Sleep and Quality of Life

Bardan Dhakal
on
sleeping child

7.5 hours of your unconsciousness a day dictates the rest 16.5 hours of your consciousness. Sleep is detrimental for efficiency, control on emotions, adequate energy levels throughout the day, and decisiveness. Supported through scientific research, it is certain that during sleep, the body masterminds various biological processes that influence the aspects aforementioned. With such dominant consequences of sleep, it is evident that a fine night of sleep exerts a direct influence on how we live life and our wellbeing.

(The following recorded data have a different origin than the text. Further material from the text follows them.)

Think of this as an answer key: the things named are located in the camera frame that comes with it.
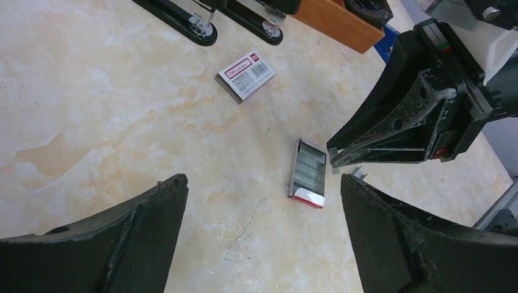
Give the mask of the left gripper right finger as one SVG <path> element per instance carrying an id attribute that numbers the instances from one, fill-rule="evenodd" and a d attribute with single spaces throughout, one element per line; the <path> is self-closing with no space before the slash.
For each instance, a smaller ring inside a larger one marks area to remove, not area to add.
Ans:
<path id="1" fill-rule="evenodd" d="M 516 292 L 517 237 L 460 225 L 353 175 L 341 200 L 364 292 Z"/>

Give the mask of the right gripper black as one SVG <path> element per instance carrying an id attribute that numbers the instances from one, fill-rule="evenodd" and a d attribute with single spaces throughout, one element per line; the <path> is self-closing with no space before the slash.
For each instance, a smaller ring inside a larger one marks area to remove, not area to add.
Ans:
<path id="1" fill-rule="evenodd" d="M 370 94 L 327 142 L 338 150 L 331 165 L 455 159 L 486 124 L 510 116 L 510 62 L 486 76 L 446 23 L 399 34 Z"/>

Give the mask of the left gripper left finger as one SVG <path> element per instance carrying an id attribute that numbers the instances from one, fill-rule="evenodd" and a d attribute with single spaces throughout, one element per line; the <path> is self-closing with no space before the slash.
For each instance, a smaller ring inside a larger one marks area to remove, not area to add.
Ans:
<path id="1" fill-rule="evenodd" d="M 184 174 L 77 222 L 1 240 L 2 292 L 163 292 L 188 199 Z"/>

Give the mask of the blue stapler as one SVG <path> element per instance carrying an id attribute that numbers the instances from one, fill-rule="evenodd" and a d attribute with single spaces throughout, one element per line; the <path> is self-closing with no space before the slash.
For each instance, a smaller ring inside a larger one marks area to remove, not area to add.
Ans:
<path id="1" fill-rule="evenodd" d="M 382 58 L 382 60 L 387 63 L 389 61 L 399 32 L 389 24 L 385 24 L 383 26 L 383 30 L 385 35 L 374 45 L 374 49 Z"/>

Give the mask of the tray of staple strips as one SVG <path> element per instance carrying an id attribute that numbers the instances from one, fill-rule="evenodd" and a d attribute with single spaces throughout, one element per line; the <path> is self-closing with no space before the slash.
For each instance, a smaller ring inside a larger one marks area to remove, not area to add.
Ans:
<path id="1" fill-rule="evenodd" d="M 323 208 L 326 161 L 326 151 L 308 140 L 298 139 L 294 145 L 288 196 L 313 208 Z"/>

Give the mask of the black stapler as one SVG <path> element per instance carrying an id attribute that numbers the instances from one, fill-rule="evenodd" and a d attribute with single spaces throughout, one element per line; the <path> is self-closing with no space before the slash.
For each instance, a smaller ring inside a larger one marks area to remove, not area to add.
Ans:
<path id="1" fill-rule="evenodd" d="M 224 8 L 217 10 L 270 45 L 279 45 L 283 40 L 282 30 L 254 11 L 250 4 L 227 1 Z"/>
<path id="2" fill-rule="evenodd" d="M 211 46 L 217 40 L 217 29 L 171 1 L 133 0 L 137 5 L 200 46 Z"/>

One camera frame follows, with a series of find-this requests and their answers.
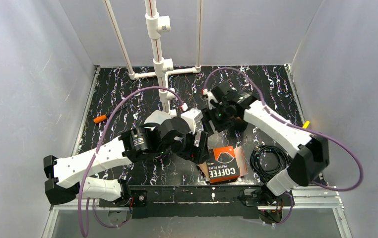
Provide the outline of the orange coffee filter package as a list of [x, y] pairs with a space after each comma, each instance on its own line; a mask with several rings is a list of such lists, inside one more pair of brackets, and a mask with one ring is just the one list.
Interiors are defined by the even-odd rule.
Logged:
[[226, 146], [209, 150], [209, 158], [198, 165], [209, 183], [236, 180], [249, 173], [241, 146]]

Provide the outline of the white paper coffee filter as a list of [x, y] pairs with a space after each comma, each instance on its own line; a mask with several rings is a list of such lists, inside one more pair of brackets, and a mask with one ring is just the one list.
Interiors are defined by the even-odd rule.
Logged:
[[155, 110], [150, 116], [147, 117], [147, 119], [144, 121], [143, 124], [147, 123], [156, 123], [161, 124], [167, 119], [171, 119], [172, 117], [163, 111]]

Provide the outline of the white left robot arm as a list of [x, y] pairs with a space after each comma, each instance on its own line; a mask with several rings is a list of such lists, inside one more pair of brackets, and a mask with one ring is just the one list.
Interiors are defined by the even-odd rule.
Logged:
[[112, 141], [84, 153], [67, 158], [53, 155], [43, 159], [47, 180], [45, 195], [52, 205], [61, 205], [75, 198], [96, 198], [117, 204], [132, 199], [124, 179], [100, 179], [101, 171], [175, 154], [197, 165], [208, 158], [208, 132], [197, 132], [180, 117], [166, 119], [161, 124], [149, 122], [122, 133]]

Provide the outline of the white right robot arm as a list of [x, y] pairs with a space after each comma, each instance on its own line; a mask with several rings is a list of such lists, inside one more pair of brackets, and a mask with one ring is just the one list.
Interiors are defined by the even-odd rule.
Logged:
[[264, 105], [251, 92], [237, 92], [227, 83], [201, 92], [207, 101], [202, 123], [209, 133], [222, 132], [237, 118], [259, 128], [275, 140], [292, 159], [287, 168], [261, 187], [263, 198], [275, 198], [298, 186], [308, 186], [329, 165], [328, 140], [302, 129], [289, 127], [288, 120]]

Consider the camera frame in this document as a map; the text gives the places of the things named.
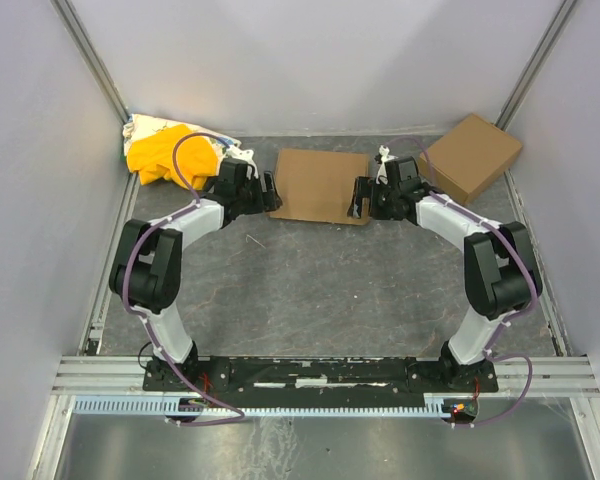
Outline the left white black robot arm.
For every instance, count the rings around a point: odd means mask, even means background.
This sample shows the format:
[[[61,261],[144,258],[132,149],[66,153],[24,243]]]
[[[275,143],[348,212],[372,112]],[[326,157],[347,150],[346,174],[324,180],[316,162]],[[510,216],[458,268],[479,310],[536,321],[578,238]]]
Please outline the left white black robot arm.
[[[187,206],[152,221],[131,219],[124,224],[109,288],[141,319],[155,357],[182,370],[192,370],[198,362],[197,347],[176,306],[184,251],[242,215],[281,206],[272,172],[258,173],[246,161],[229,159]]]

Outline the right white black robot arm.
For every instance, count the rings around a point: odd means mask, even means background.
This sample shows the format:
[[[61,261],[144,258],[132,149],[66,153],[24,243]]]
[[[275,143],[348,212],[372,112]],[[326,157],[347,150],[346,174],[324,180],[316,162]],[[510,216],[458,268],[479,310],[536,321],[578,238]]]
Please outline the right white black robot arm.
[[[378,173],[355,180],[348,216],[408,221],[443,238],[463,256],[467,313],[438,360],[415,361],[411,374],[446,389],[469,389],[488,376],[496,339],[542,293],[528,230],[520,222],[500,223],[461,206],[425,181],[412,157],[376,158]]]

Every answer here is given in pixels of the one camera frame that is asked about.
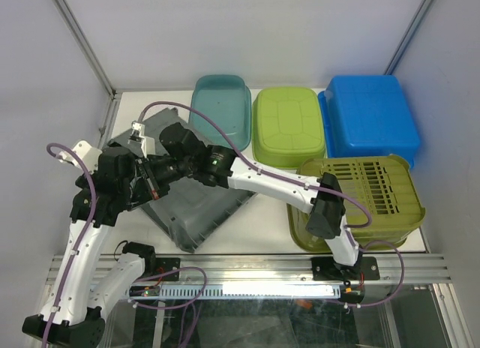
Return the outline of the grey plastic tray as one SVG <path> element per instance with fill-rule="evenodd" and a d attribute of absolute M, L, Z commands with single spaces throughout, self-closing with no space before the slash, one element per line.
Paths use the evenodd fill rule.
<path fill-rule="evenodd" d="M 145 134 L 154 137 L 157 155 L 167 153 L 158 142 L 161 131 L 179 123 L 191 130 L 205 145 L 213 143 L 198 130 L 181 119 L 176 109 L 166 108 L 144 121 Z M 131 147 L 128 138 L 131 128 L 114 136 L 108 146 L 124 146 L 136 155 L 141 149 Z M 247 190 L 206 187 L 198 181 L 183 178 L 170 185 L 169 193 L 156 201 L 147 202 L 135 209 L 144 212 L 184 252 L 193 253 L 221 224 L 254 196 Z"/>

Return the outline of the teal plastic tub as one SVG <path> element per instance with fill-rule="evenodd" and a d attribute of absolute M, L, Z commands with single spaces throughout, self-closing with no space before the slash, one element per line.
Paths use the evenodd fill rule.
<path fill-rule="evenodd" d="M 251 141 L 251 91 L 236 75 L 199 78 L 190 107 L 209 117 L 242 151 Z"/>

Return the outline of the lime green plastic tub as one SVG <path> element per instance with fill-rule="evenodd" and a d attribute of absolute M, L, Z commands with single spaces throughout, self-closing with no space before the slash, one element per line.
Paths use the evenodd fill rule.
<path fill-rule="evenodd" d="M 295 86 L 261 90 L 252 107 L 252 152 L 256 161 L 285 170 L 323 158 L 326 138 L 316 92 Z"/>

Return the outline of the large blue plastic container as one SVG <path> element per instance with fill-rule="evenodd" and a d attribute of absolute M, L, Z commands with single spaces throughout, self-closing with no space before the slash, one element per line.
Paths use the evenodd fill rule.
<path fill-rule="evenodd" d="M 395 76 L 334 76 L 318 100 L 330 158 L 398 155 L 414 166 L 421 139 Z"/>

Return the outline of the olive green slotted basket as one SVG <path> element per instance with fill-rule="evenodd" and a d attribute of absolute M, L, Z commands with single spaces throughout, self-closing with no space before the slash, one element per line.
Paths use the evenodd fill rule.
<path fill-rule="evenodd" d="M 365 246 L 381 240 L 400 247 L 419 228 L 426 210 L 419 201 L 410 165 L 395 154 L 380 157 L 311 158 L 296 172 L 301 176 L 331 173 L 349 197 L 368 209 L 372 224 L 352 229 L 355 240 Z"/>

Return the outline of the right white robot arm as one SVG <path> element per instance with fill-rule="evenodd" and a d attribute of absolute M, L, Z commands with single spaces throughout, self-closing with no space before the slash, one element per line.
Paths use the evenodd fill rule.
<path fill-rule="evenodd" d="M 362 270 L 359 243 L 347 225 L 347 197 L 335 175 L 326 173 L 315 179 L 264 166 L 231 148 L 206 145 L 180 123 L 160 132 L 166 154 L 158 155 L 155 140 L 146 136 L 145 129 L 144 124 L 135 121 L 129 138 L 140 148 L 136 161 L 138 181 L 133 189 L 140 202 L 160 199 L 168 194 L 170 184 L 183 178 L 207 187 L 263 194 L 307 214 L 306 230 L 328 245 L 341 277 L 353 278 Z"/>

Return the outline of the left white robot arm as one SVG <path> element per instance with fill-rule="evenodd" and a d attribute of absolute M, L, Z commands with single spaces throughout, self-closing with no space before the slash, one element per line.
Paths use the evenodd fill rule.
<path fill-rule="evenodd" d="M 104 244 L 120 213 L 133 208 L 131 182 L 137 160 L 127 148 L 105 148 L 88 168 L 77 150 L 63 148 L 83 174 L 73 198 L 69 240 L 52 292 L 40 313 L 25 318 L 22 332 L 42 347 L 97 347 L 107 319 L 132 283 L 157 271 L 155 249 L 130 242 L 96 285 L 92 279 Z"/>

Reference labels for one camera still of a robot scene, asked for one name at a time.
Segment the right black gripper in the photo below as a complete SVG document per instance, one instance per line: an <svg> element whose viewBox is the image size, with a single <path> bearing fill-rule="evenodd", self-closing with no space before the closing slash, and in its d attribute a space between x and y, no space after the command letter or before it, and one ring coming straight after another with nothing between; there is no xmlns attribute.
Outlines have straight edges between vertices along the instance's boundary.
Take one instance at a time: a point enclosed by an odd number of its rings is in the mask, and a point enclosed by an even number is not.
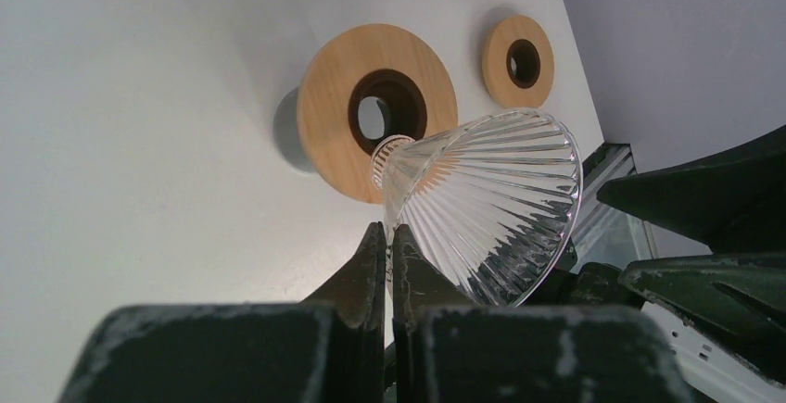
<svg viewBox="0 0 786 403"><path fill-rule="evenodd" d="M783 127L709 157L608 181L597 198L714 253L741 254L640 260L623 271L597 262L579 273L553 269L528 305L641 309L645 299L766 381L785 381L785 254L776 252L785 248Z"/></svg>

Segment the grey glass carafe brown band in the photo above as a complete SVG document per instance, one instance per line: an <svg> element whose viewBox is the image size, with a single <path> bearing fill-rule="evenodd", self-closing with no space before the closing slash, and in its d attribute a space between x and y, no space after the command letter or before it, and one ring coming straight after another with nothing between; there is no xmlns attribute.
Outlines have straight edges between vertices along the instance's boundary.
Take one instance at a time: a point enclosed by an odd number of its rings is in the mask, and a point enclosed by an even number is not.
<svg viewBox="0 0 786 403"><path fill-rule="evenodd" d="M299 139L297 106L298 90L288 92L278 104L273 116L273 140L285 162L293 169L304 173L314 173L315 168Z"/></svg>

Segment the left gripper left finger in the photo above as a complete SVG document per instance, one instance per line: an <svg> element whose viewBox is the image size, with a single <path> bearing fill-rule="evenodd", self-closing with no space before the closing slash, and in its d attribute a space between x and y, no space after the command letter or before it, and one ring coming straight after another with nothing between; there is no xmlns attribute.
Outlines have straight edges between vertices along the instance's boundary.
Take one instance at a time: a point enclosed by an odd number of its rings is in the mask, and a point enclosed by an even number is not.
<svg viewBox="0 0 786 403"><path fill-rule="evenodd" d="M329 305L327 402L381 402L385 368L386 250L384 226L372 222L354 255L302 300Z"/></svg>

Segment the wooden dripper ring holder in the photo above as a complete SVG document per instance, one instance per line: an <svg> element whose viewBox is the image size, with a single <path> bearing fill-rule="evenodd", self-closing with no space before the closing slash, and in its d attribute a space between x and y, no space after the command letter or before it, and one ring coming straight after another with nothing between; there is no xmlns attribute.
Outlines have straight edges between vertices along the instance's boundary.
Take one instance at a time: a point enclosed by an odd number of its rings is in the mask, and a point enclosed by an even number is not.
<svg viewBox="0 0 786 403"><path fill-rule="evenodd" d="M383 199L371 180L379 139L360 127L362 99L383 101L385 137L415 140L458 125L456 94L446 67L421 38L399 26L365 24L340 33L314 56L297 102L299 140L318 174L362 203Z"/></svg>

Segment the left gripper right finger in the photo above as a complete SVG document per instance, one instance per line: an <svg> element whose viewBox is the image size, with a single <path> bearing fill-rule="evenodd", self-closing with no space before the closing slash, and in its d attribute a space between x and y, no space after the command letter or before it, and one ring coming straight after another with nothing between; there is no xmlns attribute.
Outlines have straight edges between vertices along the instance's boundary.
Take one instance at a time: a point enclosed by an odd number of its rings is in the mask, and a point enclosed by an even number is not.
<svg viewBox="0 0 786 403"><path fill-rule="evenodd" d="M393 233L389 267L397 401L425 402L426 317L433 310L475 303L425 258L407 224L399 225Z"/></svg>

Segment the clear glass dripper cone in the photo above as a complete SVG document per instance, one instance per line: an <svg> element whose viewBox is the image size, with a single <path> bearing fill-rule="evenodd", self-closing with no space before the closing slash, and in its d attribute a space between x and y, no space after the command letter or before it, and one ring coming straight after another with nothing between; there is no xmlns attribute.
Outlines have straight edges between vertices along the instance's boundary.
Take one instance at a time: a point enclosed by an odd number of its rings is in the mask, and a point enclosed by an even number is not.
<svg viewBox="0 0 786 403"><path fill-rule="evenodd" d="M421 140L392 135L371 156L387 238L407 226L425 260L482 305L524 303L564 253L583 193L577 141L532 108Z"/></svg>

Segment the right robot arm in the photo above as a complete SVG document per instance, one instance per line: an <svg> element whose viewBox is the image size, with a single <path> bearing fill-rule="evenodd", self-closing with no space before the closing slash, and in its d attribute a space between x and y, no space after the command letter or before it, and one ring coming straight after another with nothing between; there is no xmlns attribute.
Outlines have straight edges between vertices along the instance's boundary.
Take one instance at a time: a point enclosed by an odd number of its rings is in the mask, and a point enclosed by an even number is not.
<svg viewBox="0 0 786 403"><path fill-rule="evenodd" d="M557 270L533 305L627 305L666 332L688 383L714 401L785 398L785 131L675 167L603 181L607 206L707 246L698 256Z"/></svg>

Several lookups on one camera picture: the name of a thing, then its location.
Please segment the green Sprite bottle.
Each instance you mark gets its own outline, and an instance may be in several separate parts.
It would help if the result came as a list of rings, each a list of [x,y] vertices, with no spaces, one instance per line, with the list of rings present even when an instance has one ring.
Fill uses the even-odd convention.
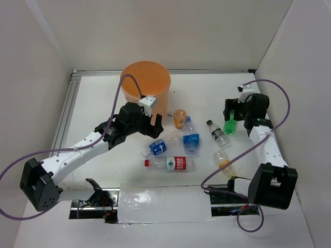
[[[230,119],[224,122],[223,131],[225,134],[234,134],[236,132],[236,120],[234,119],[234,110],[230,111]]]

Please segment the small orange bottle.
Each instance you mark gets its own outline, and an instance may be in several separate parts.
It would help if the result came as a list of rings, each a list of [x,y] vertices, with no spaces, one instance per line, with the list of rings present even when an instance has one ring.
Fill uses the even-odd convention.
[[[182,109],[175,110],[173,114],[175,127],[177,129],[182,129],[186,122],[186,118],[187,118],[186,111]]]

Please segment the blue label crushed bottle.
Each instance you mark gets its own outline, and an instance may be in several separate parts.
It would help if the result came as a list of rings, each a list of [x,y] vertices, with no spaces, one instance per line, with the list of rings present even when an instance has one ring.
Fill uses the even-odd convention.
[[[186,117],[183,126],[183,147],[186,155],[196,156],[199,149],[200,135],[197,132],[190,116]]]

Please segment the red label water bottle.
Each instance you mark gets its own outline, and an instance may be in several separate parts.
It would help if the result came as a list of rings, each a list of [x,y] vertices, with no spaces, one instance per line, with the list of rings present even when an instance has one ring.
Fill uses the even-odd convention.
[[[155,157],[146,159],[144,166],[156,172],[191,173],[195,171],[194,161],[190,157]]]

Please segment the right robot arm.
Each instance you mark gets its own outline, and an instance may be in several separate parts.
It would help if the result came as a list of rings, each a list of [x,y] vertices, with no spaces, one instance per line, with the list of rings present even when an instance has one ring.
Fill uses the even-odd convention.
[[[256,146],[259,167],[251,180],[232,177],[228,181],[226,197],[238,202],[245,196],[249,203],[287,209],[295,189],[298,174],[288,167],[272,134],[272,122],[266,118],[269,98],[263,94],[248,94],[227,99],[224,118],[244,121],[248,137]]]

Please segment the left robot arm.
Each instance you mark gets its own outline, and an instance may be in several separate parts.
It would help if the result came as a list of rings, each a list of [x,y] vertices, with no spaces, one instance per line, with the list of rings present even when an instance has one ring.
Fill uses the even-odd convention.
[[[82,200],[90,206],[99,205],[104,198],[111,202],[109,194],[92,178],[71,185],[64,184],[63,179],[89,160],[123,143],[129,135],[139,132],[157,138],[163,131],[162,115],[156,115],[154,124],[151,124],[151,119],[145,107],[126,103],[118,114],[97,126],[70,151],[42,161],[35,158],[26,161],[20,181],[21,190],[38,212],[71,199]]]

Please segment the orange plastic bin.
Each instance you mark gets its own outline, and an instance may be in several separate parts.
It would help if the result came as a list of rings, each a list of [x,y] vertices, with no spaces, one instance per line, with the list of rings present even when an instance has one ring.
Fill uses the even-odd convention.
[[[155,123],[156,115],[165,116],[169,103],[169,89],[171,77],[168,70],[161,64],[154,61],[139,61],[126,67],[120,78],[124,78],[121,89],[128,102],[138,102],[140,93],[133,79],[125,76],[132,75],[145,96],[154,96],[157,104],[153,107],[151,124]]]

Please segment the black label clear bottle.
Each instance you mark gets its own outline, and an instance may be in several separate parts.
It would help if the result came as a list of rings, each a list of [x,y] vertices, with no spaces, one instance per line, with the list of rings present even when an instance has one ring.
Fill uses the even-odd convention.
[[[227,148],[230,145],[228,136],[222,131],[221,127],[215,124],[212,120],[206,122],[209,132],[220,148]]]

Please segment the yellow label clear bottle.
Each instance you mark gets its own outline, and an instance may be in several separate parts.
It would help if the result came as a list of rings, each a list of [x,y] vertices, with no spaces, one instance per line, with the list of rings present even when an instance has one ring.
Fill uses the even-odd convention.
[[[226,152],[223,149],[220,149],[217,152],[213,153],[212,158],[215,165],[219,168],[225,166],[230,161]],[[232,165],[229,165],[228,167],[224,168],[221,172],[229,179],[236,176],[235,168]]]

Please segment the white tape sheet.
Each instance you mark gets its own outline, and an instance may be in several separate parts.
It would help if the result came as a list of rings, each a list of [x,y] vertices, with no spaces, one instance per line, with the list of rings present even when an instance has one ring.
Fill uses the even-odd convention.
[[[209,195],[197,185],[120,186],[117,219],[121,224],[202,223],[212,221]]]

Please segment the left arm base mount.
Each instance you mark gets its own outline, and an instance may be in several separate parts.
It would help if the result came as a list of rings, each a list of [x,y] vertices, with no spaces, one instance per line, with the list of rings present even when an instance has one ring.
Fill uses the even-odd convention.
[[[103,219],[105,223],[118,222],[117,209],[119,202],[119,188],[102,188],[94,179],[85,179],[87,189],[82,199],[71,202],[69,219]]]

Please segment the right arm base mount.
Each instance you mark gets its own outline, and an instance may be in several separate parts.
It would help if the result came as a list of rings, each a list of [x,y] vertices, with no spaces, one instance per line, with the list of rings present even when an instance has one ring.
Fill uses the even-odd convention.
[[[209,195],[212,217],[218,216],[237,216],[246,209],[248,202],[241,197],[204,190]]]

woman jumping at sea beach

A good night’s sleep ranges around 6 - 8 hours of sleep. Any number below or above cannot be considered as quality sleep as it tags along with various health consequences. Every time this sleep window is not attained it increases the risk of heart diseases, stroke, diabetes mellitus, and other chronic diseases. Disease, cancer, stroke, and all causes combined were lowest for individuals sleeping 7 or 8 hr per night. Men sleeping 6 hours or less, or 9 hours or more, had 1.7 times the total age-adjusted death rate of men sleeping 7 or 8 hours per night. The comparable relative risk for women was 1.6. Lowering the chances of chronic diseases like these directly impacts one's quality of life. In almost every adult or someone older, it is always certain that their life has or is going to continue with the presence of chronic diseases. As a result, money earned and saved is spent on a grueling process of recovery, some even end with death. Chronic diseases not only ruin the victims' lives but also the lives of others. On the other hand, quality sleep is medicine to these diseases therefore quality sleep leads to a quality life.

anxiety woman

Sleep appears to be essential to our ability to cope with emotional stress in everyday life. Not only does emotion impact sleep, but there is also evidence that sleep plays a key role in regulating emotion. Emotional events during waking hours affect sleep, and the quality and amount of sleep influence the way we react to these events impacting our general well-being. Although the effects of sleep deprivation have been described at various levels of functioning, such as on the cognitive, psychomotor, or sensorimotor level, the emotional effects might be most obvious in daily life functioning. Without enough healthy sleep, negative emotional reactivity seems to be significantly enhanced and positive reactions to positive events are often subdued. Deprivation or disruption of sleep is both a common symptom and a risk factor for a range of psychiatric disorders including anxiety and mood disorders. It has been found in studies with children and adolescents that sleep deprivation led to increased depression, confusion, and anger, as well as feelings of frustration and irritability/aggression. Unquestionably, anger, anxiety, and confusion-driven life is never one's standard for a quality of life.

Sleep directly impacts our quality of life and others as well. Since substandard sleep can bring a lot of complex repercussions with it, we need to sleep for ourselves and the sake of others. Our health issues, inability to be productive, and incapacity to manage our emotions, also affect the quality of life of other people we share the world with.